→ Task statement
Your task is to give the number of lines below that contain "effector". Give no other text.
(Records for the task)
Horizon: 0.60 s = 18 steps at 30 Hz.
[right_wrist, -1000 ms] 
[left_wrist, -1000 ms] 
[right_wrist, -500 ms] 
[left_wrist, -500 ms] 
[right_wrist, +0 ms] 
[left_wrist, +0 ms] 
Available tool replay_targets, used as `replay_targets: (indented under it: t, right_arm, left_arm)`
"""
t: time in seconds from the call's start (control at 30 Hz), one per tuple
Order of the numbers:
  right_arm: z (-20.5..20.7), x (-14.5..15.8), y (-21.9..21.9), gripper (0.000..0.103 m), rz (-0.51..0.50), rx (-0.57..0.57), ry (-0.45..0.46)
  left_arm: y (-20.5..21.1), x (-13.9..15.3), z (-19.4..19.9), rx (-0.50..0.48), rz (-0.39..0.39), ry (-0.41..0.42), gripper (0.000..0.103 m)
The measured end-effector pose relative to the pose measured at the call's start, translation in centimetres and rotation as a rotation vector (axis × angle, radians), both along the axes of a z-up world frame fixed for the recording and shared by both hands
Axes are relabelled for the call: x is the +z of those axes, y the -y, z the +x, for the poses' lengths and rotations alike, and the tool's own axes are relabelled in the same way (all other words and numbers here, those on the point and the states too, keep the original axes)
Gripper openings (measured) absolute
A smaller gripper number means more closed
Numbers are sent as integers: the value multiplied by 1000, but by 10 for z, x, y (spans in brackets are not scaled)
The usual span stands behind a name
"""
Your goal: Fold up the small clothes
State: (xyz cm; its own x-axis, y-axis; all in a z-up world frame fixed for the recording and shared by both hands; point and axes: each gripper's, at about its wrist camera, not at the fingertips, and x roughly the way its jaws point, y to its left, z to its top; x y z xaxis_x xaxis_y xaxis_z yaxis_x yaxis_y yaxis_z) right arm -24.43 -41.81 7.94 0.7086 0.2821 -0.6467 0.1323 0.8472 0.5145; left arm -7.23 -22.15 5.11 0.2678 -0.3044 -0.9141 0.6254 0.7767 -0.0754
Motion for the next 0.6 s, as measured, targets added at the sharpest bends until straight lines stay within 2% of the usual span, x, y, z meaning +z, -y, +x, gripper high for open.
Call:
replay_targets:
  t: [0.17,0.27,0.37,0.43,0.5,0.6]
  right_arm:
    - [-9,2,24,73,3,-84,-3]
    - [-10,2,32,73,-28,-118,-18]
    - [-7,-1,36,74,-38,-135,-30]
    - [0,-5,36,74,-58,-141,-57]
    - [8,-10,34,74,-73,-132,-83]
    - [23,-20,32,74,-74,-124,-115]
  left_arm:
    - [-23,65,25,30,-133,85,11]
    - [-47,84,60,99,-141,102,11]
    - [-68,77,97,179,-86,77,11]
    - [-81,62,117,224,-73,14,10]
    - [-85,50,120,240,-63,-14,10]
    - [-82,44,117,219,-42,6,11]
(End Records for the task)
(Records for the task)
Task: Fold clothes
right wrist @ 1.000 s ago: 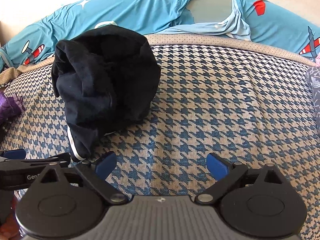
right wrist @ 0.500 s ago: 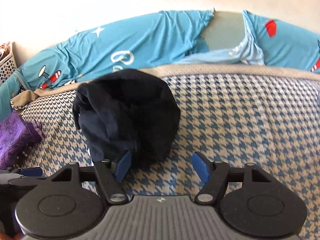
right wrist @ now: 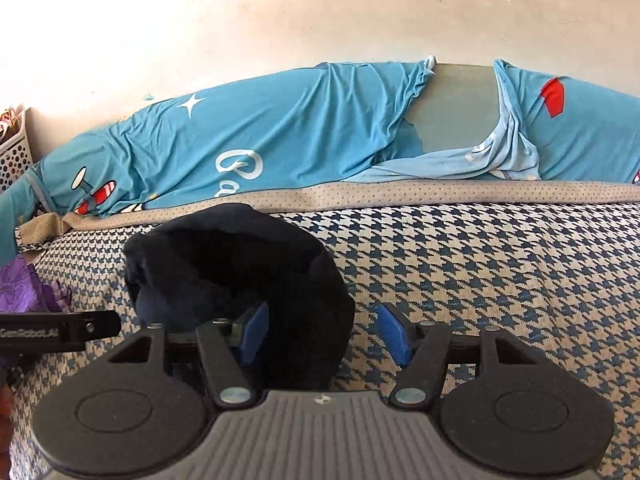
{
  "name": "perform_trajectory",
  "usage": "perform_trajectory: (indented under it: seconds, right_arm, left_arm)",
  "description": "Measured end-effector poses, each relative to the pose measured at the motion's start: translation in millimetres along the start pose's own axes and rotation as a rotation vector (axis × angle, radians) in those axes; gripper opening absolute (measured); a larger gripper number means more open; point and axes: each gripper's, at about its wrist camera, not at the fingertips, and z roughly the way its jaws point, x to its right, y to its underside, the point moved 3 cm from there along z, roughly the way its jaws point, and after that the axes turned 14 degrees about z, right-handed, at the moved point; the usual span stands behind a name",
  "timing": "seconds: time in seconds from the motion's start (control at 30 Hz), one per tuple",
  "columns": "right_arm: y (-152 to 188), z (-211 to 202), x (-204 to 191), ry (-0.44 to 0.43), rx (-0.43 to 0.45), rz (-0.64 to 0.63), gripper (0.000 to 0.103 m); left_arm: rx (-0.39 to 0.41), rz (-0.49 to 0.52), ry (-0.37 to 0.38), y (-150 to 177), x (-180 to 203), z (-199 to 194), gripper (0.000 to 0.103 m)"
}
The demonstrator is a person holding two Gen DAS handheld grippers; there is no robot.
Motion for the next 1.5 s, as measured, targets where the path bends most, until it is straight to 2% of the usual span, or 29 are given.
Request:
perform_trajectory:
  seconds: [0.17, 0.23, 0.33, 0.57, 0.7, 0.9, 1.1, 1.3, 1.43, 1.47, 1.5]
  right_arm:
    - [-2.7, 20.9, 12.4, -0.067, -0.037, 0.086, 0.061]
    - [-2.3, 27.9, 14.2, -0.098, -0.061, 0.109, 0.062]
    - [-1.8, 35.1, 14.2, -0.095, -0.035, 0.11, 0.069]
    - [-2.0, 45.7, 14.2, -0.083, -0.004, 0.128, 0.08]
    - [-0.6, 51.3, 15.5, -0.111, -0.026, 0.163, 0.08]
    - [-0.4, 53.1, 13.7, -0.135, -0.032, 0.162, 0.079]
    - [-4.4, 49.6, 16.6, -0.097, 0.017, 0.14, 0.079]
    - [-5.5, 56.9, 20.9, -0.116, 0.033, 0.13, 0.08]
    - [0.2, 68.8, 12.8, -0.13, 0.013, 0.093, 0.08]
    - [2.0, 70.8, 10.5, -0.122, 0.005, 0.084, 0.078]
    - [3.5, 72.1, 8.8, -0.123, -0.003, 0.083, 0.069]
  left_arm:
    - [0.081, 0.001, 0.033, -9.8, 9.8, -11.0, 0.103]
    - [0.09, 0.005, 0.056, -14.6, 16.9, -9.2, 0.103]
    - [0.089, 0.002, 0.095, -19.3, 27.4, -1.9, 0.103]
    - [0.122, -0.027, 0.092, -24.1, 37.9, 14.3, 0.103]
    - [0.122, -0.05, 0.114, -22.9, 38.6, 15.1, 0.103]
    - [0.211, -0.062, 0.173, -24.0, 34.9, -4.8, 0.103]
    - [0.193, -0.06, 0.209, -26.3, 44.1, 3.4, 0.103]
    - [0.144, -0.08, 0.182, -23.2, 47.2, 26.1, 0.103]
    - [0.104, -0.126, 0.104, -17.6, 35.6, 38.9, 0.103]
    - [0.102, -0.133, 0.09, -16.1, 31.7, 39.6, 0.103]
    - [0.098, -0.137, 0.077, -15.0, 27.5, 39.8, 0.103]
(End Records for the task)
→ Solution to the problem
2